EXERCISE GOAL: Show the lines of the material that contain the word "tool".

AVAILABLE DATA:
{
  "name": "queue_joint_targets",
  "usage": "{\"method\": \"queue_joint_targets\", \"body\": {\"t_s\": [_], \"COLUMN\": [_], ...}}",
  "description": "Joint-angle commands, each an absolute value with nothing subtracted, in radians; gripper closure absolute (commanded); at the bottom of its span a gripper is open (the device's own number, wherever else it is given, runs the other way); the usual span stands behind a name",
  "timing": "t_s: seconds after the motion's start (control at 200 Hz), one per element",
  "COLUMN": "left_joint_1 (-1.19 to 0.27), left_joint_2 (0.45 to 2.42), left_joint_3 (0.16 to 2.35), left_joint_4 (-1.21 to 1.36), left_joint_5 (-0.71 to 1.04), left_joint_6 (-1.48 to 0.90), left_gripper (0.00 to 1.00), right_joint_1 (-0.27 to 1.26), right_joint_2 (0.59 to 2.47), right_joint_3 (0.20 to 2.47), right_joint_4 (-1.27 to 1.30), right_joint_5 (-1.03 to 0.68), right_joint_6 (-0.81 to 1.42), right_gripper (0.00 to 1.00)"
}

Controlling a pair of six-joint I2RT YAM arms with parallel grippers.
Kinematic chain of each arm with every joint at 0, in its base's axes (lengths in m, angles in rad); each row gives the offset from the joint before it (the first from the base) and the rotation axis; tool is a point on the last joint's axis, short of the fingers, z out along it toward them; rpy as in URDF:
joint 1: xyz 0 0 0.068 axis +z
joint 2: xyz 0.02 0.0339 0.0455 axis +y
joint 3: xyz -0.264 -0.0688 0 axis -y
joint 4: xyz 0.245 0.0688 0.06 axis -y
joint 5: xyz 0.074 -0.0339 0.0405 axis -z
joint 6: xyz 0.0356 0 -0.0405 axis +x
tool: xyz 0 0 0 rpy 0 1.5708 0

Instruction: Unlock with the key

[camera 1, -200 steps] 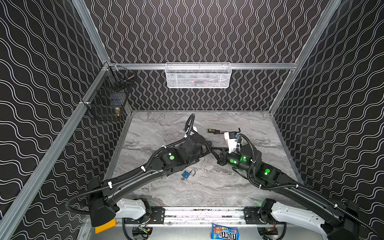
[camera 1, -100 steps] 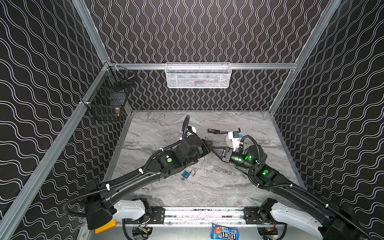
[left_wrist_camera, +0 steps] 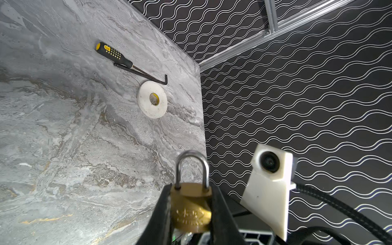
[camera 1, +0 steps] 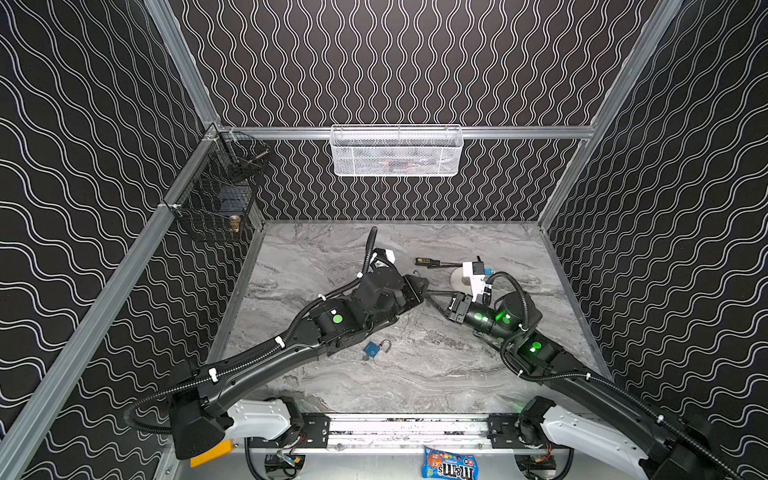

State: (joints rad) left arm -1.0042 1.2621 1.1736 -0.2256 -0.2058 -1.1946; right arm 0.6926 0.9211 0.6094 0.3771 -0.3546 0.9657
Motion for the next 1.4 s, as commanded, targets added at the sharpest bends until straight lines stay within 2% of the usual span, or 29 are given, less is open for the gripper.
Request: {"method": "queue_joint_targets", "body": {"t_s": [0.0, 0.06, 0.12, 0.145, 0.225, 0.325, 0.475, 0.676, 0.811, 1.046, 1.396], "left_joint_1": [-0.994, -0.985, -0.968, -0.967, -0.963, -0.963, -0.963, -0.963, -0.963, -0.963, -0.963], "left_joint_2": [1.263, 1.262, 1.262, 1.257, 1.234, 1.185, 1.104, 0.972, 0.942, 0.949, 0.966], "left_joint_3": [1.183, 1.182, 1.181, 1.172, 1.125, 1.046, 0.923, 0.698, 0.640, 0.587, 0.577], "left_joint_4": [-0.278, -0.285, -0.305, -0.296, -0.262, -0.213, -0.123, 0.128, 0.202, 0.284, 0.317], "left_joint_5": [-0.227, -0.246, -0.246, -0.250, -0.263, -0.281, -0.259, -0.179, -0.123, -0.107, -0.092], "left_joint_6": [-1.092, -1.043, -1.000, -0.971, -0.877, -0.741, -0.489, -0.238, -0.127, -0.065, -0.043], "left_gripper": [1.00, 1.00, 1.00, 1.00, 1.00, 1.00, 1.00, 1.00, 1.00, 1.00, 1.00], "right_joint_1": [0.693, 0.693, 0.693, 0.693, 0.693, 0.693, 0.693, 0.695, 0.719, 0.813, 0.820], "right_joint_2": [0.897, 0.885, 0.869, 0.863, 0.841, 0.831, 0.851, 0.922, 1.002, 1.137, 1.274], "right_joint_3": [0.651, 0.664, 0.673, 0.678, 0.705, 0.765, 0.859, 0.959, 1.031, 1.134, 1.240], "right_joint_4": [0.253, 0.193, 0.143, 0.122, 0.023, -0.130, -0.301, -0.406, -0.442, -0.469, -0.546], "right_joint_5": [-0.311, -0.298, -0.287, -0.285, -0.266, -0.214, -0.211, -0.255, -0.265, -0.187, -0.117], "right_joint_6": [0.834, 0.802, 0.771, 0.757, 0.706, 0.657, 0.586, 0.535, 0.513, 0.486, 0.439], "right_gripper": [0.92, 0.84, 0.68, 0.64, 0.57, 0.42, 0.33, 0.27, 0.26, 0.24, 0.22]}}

ANSWER TO THE EXERCISE:
Kinematic chain of each arm with every joint at 0, in its base's axes (lengths in m, angles in rad); each row gives the offset from the joint before it (the first from the base) and the rotation axis; tool is a point on the last joint's axis, short of the fingers, z out along it toward them; rpy as in URDF:
tool: xyz 0 0 0 rpy 0 1.5708 0

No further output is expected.